Frederik Pohl e Cyril M. Kornbluth scrissero assieme alcuni romanzi e parecchi racconti. Assieme, furono tra i maggiori rappresentanti della fantascienza sociologica, un sottogenere focalizzato sulle possibili evoluzioni della società nel futuro. In realtà, questo tipo di speculazioni è nato con la fantascienza dato che già H.G. Wells aveva scritto varie storie in cui esaminava il futuro dal punto di vista sociale. Negli anni ’50 però una serie di autori cominciarono a scrivere storie a sfondo sociale andando contro la tendenza di quegli anni a dedicarsi a storie in cui scienze e tecnologie erano i temi dominanti.

Nel 1952, Frederik Pohl e Cyril M. Kornbluth pubblicarono il romanzo “I mercanti dello spazio”, una pietra miliare della fantascienza sociologica. “Frugate il cielo” è il terzo romanzo frutto della loro collaborazione, che mischia la satira tipica del sottogenere sociologico al racconto ammonitore.

“Frugate il cielo” è ambientato molti secoli nel futuro, quando l’umanità ha colonizzato molti pianeti. Esiste una forma di propulsione più veloce della luce ma viene tenuta segreta per evitare rischi di guerre interstellari.
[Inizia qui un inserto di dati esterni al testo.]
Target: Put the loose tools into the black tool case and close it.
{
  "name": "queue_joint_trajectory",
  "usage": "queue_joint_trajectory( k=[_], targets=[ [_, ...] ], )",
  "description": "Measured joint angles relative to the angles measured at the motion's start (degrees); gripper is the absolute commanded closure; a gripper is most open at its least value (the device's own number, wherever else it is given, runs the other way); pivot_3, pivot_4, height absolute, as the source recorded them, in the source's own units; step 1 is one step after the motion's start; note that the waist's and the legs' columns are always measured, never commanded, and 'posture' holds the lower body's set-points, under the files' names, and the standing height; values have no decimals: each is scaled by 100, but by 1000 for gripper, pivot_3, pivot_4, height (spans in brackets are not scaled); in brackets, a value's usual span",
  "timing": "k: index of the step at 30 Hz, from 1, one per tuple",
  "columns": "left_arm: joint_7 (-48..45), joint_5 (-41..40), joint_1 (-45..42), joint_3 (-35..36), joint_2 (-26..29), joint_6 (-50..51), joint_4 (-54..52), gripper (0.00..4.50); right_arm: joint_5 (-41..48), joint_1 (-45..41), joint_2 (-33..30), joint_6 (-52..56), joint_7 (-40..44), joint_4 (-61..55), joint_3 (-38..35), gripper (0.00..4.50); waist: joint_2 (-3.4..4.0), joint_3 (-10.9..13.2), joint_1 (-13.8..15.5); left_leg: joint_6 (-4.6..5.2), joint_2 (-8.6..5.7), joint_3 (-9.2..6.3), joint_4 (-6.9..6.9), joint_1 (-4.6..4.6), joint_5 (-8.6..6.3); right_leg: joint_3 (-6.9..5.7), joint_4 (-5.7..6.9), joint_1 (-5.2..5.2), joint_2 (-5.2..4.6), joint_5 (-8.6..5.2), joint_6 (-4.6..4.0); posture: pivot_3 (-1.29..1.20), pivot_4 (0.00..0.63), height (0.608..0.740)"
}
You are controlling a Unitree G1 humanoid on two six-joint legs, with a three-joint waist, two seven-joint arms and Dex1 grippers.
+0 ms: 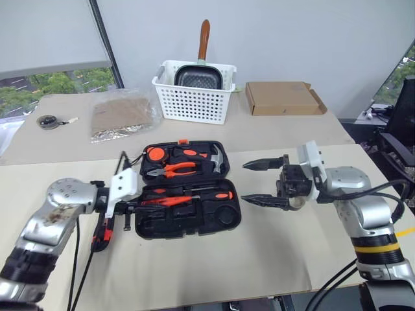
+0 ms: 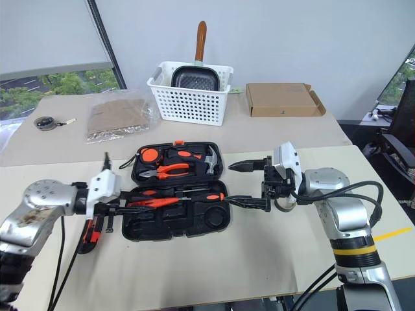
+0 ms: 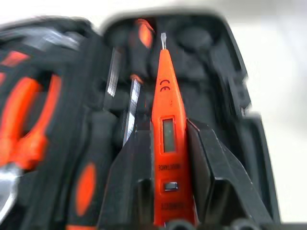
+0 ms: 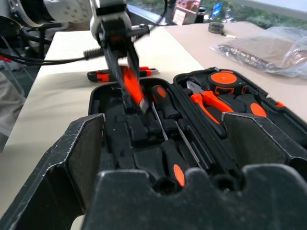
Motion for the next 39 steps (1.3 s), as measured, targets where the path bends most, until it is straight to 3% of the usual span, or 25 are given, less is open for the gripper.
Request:
queue_joint_trajectory(
  k=[7,31,33,35,39],
  targets=[
    [-105,557,-360,-249,5,-151,560,3990,1,193,-40,9,-182,-188,-34,0,0,0,-4,9,-1,0,0,-6,-4,2,-4,-1,0,-1,2,0,150,700],
    [212,1259,-551,-733,-337,-77,374,3990,-4,220,-40,-114,-126,-133,-27,0,7,-6,94,22,-8,-4,22,12,-5,8,3,27,-8,0,8,0,150,700],
    [210,1260,-570,-733,-348,-131,410,2984,-4,250,-40,-127,-127,-133,-25,0,7,-6,105,24,-8,-4,25,12,-5,8,3,29,-9,1,9,0,150,700],
    [215,1260,-570,-740,-372,-142,410,2536,-4,254,-40,-132,-127,-133,-23,0,8,-7,102,24,-7,-4,24,12,-5,9,4,28,-9,1,10,0,150,700],
    [341,1229,-554,-639,-441,-136,427,1043,-4,261,-40,-156,-118,-132,-19,0,8,-7,59,24,-5,-4,19,9,-5,8,3,24,-5,1,10,0,150,700]
  ],
)
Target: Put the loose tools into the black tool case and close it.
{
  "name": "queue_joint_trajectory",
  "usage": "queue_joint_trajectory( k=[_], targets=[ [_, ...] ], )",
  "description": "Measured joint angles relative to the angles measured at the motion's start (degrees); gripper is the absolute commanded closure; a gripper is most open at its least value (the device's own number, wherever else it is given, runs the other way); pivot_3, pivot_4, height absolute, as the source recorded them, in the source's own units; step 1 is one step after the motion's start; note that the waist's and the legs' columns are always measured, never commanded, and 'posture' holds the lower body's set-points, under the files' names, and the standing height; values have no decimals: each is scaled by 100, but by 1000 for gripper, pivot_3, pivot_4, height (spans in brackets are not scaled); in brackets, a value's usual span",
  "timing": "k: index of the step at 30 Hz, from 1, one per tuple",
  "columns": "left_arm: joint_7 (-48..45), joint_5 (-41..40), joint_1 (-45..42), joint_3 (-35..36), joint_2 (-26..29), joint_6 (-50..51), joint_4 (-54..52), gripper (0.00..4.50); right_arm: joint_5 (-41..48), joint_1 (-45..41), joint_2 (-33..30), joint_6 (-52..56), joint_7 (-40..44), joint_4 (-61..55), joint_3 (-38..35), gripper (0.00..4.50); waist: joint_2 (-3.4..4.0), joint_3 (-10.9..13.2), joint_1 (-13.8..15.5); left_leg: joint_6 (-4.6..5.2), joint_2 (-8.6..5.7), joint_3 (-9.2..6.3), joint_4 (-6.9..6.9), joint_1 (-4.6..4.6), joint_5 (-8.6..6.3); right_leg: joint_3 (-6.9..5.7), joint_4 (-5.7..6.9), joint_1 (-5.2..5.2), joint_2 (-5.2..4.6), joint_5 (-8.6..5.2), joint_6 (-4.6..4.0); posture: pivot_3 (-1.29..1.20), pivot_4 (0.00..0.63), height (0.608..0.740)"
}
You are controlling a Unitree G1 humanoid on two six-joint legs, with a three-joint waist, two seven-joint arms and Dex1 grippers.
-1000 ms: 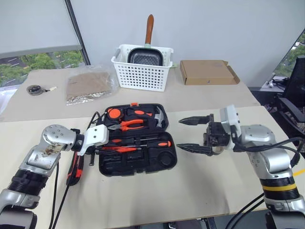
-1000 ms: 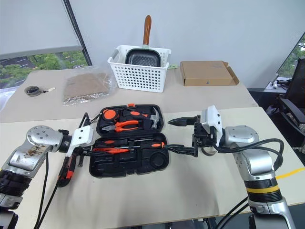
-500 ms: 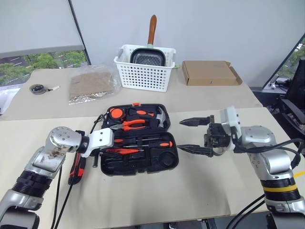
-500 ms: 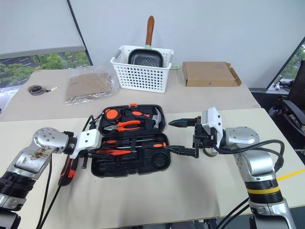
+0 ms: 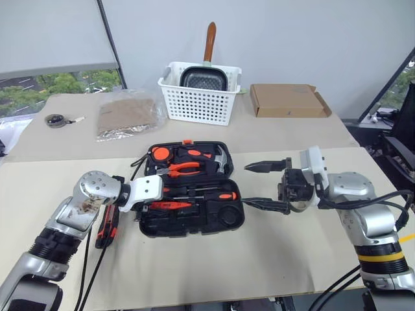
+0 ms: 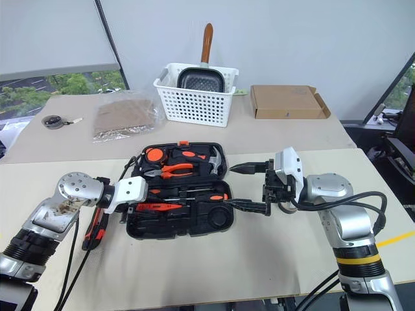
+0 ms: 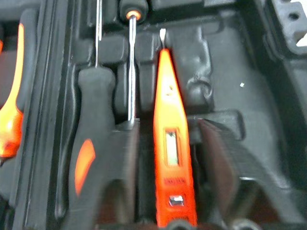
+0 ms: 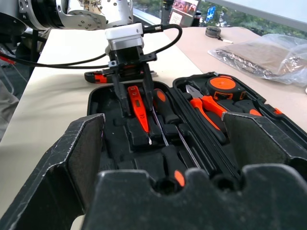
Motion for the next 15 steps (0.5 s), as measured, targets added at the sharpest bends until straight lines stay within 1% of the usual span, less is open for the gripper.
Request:
queue_joint_trajectory(
  k=[1,3,4,7,9,10,11,12,13,14,15],
  targets=[
    [3,-23,18,28,-21,0,-2,679,0,0,0,-5,7,1,0,0,0,0,-8,0,0,1,0,1,0,0,1,0,0,0,0,0,150,700],
    [71,-141,77,111,-101,38,11,679,-1,0,1,-8,26,18,6,0,0,1,-17,0,1,0,3,-3,1,-1,3,-2,0,1,0,0,150,700],
    [178,-344,132,322,-221,130,10,679,-1,0,11,-10,35,37,18,0,-3,2,-23,0,2,-2,9,-6,1,-1,7,-3,0,1,1,0,150,700],
    [196,-979,276,941,-239,396,-163,679,-3,3,49,-18,41,44,43,0,-5,3,-50,0,3,-3,13,-7,1,-1,9,-5,-3,1,1,0,150,700],
    [186,-1464,414,1349,-235,640,-396,1195,-6,3,52,-26,46,63,46,0,-5,3,-62,0,3,-3,11,-7,1,0,7,-5,-4,1,1,0,150,700],
    [185,-1636,468,1474,-237,734,-491,1349,-7,0,59,-35,47,73,49,0,-5,3,-62,0,2,-2,11,-6,0,0,6,-5,-4,1,1,0,150,700],
    [202,-1810,535,1583,-244,834,-591,1799,-9,1,69,-51,53,88,53,0,-5,3,-62,0,2,-2,10,-7,0,0,5,-5,-4,1,1,0,150,700],
    [222,-1871,563,1626,-261,896,-628,1976,-10,1,73,-59,54,102,55,0,-5,3,-62,0,1,-1,9,-6,0,0,5,-5,-4,1,1,0,150,700],
    [264,-1885,598,1630,-281,897,-627,2470,-12,0,85,-68,54,108,62,0,-5,3,-60,0,1,-1,9,-6,0,0,6,-5,-3,1,1,0,150,700],
    [288,-1866,658,1627,-289,862,-623,2733,-14,-1,108,-77,53,108,75,0,-5,3,-60,0,1,-1,10,-5,1,-1,6,-4,-3,1,1,0,150,700],
    [295,-1807,730,1605,-307,805,-584,3177,-17,-1,132,-90,52,110,96,0,-5,3,-60,-1,1,0,10,-4,1,-1,7,-4,-3,1,1,0,150,700]
  ],
)
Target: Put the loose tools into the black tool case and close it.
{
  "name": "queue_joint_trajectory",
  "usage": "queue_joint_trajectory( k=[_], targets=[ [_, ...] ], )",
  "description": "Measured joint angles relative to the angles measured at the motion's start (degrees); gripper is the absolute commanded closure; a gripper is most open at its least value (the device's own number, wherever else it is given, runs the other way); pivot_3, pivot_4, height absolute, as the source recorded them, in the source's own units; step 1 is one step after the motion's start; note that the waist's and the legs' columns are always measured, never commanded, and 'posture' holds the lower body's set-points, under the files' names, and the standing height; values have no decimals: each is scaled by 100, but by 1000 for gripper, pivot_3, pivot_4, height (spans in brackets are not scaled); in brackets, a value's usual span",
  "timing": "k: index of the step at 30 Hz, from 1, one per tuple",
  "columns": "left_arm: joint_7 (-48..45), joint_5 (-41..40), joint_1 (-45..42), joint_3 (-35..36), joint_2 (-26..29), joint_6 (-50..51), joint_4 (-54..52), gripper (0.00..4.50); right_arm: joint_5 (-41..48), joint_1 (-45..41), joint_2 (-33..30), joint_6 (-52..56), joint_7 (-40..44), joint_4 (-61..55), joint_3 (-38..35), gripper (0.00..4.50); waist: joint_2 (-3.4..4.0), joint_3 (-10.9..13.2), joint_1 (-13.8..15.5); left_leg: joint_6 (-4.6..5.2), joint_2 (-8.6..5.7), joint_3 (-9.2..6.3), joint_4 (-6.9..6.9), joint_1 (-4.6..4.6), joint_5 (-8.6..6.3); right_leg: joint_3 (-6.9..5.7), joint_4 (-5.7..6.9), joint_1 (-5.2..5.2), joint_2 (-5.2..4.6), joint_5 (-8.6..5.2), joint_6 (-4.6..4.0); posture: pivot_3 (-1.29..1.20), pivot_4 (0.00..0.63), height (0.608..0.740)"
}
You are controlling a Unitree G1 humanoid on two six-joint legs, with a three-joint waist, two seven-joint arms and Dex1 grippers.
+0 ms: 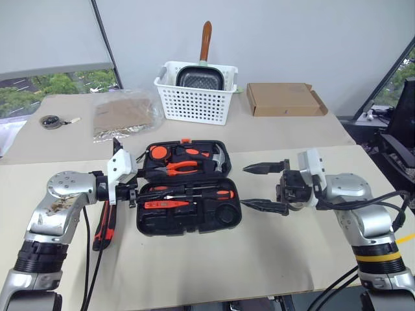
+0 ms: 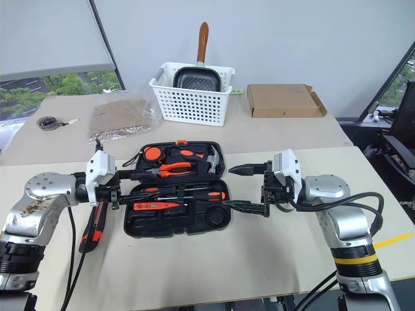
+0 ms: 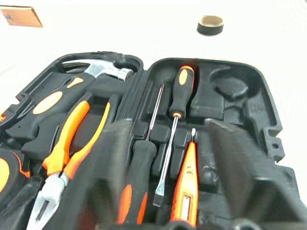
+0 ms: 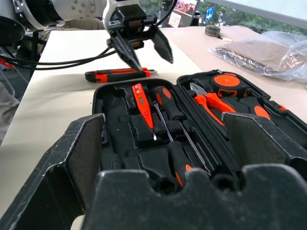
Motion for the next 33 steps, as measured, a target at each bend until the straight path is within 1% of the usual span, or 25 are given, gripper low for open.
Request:
queue_joint_trajectory(
  k=[3,4,8,17,24,30,33],
  targets=[
    [-13,224,41,-218,-50,-222,282,4263,-15,0,57,-13,-4,11,59,0,0,0,13,-2,-1,-1,2,-1,1,-1,2,0,0,0,0,0,150,700],
    [-28,268,41,-284,-74,-296,385,4385,-23,0,57,-13,-3,12,72,0,0,0,14,-2,-1,-1,2,-1,1,-1,2,0,0,0,0,0,150,700],
    [-65,503,9,-555,-220,-552,815,4385,-34,0,54,-20,-8,16,75,0,0,0,3,-1,0,-1,1,-2,1,-1,1,-1,0,0,-1,0,150,700],
    [-112,939,-283,-875,-291,-1206,1452,4385,-33,69,10,-20,-102,-83,65,0,0,-2,6,-1,0,0,3,2,1,-1,3,1,-1,1,-1,0,150,700],
    [-117,1127,-367,-957,-288,-1473,1560,4385,-33,72,-41,-20,-113,-85,65,0,4,-4,1,-1,1,0,2,11,0,1,7,6,-3,1,-1,0,150,700],
    [62,921,-20,-705,-399,-1589,1382,4385,-31,74,-47,-20,-112,-88,66,0,5,-5,-4,3,1,2,2,5,-2,1,2,4,-5,1,-1,0,150,700],
    [292,605,378,-294,-411,-1374,1044,4385,-30,61,-34,-20,-94,-72,91,0,4,-4,-17,4,4,2,2,0,-2,1,3,-3,-6,1,-1,0,150,700]
  ],
)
Di conseguenza, astronavi che viaggiano più lentamente della luce vengono generalmente usate perciò le colonie rimangono isolate.

Ross, il protagonista di “Frugate il cielo”, vive su un pianeta colonizzato circa quattordici secoli prima ma la sua popolazione sta lentamente calando. Annoiato dalla sua vita e uno dei pochissimi che si pone il problema della decadenza della società in cui vive, è il perfetto candidato scelto dalla persona che conosce il segreto delle astronavi che viaggiano più veloci della luce per andare a visitare le altre colonie e capire come mai sembra che ci sia una decadenza generale.

“Frugate il cielo” è formato da varie parti ambientate su diversi pianeti. Su ognuno di essi c’è una società in cui qualcosa è andato male. Frederik Pohl e Cyril M. Kornbluth esplorano in maniera satirica le possibili direzioni che potrebbe prendere la decadenza di una società estremizzando alcune tendenze esistenti oggi o ribaltandole.

In “Frugate il cielo” la coerenza è a volte sacrificata ad una certa esagerazione ma trattandosi di una satira questo è anche logico. Ross non è certo un eroe pronto a cavarsela nelle situazioni impreviste in cui si trova sui vari pianeti, anzi è ingenuo e totalmente impreparato ai pericoli che deve affrontare. Le società che Ross incontra durante i suoi viaggi forse non hanno del tutto senso ma se togliamo gli elementi più coloriti possiamo vedere qualche inquietante similitudine tra almeno un paio di esse e la nostra.

“Frugate il cielo” non è allo stesso livello de “I mercanti dello spazio”, in cui la satira era concentrata su un argomento e per quel motivo colpiva il bersaglio con forza decisamente maggiore. L’analisi della decadenza delle varie colonie avrebbe meritato un maggiore sviluppo, invece porta ad un finale che ha senso ma è piuttosto semplicistico nelle sue motivazioni.

Nonostante i suoi difetti, secondo me “Frugate il cielo” rimane un buon romanzo, soprattutto perché fa riflettere sulle possibili conseguenze di certe tendenze negative della nostra società perciò penso che valga la pena leggerlo.